● **What you are asked to do**: Look for "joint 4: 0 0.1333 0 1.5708" in the listing below, then copy exactly the line it appears in and all lines after it to the end, and nothing more.

[[ Data provided, beginning ]]

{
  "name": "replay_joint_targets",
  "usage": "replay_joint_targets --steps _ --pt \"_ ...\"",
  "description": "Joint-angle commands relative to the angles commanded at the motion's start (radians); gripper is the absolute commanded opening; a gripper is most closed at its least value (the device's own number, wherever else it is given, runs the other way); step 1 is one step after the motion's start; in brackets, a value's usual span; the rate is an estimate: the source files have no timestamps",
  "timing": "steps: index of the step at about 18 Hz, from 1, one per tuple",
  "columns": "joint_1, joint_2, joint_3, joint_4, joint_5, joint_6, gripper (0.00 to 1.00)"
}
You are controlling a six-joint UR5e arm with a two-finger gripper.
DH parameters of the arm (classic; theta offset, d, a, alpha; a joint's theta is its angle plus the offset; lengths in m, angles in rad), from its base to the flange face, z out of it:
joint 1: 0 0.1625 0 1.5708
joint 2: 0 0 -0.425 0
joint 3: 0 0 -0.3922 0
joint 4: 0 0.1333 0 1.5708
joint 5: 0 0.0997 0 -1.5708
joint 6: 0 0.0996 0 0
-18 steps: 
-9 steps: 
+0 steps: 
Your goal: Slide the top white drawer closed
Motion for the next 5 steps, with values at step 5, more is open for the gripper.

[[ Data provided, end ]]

● **Task response**:
joint 4: 0 0.1333 0 1.5708
joint 5: 0 0.0997 0 -1.5708
joint 6: 0 0.0996 0 0
-18 steps: 
-9 steps: 
+0 steps: 
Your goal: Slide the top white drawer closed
Motion for the next 5 steps, with values at step 5, more is open for the gripper.

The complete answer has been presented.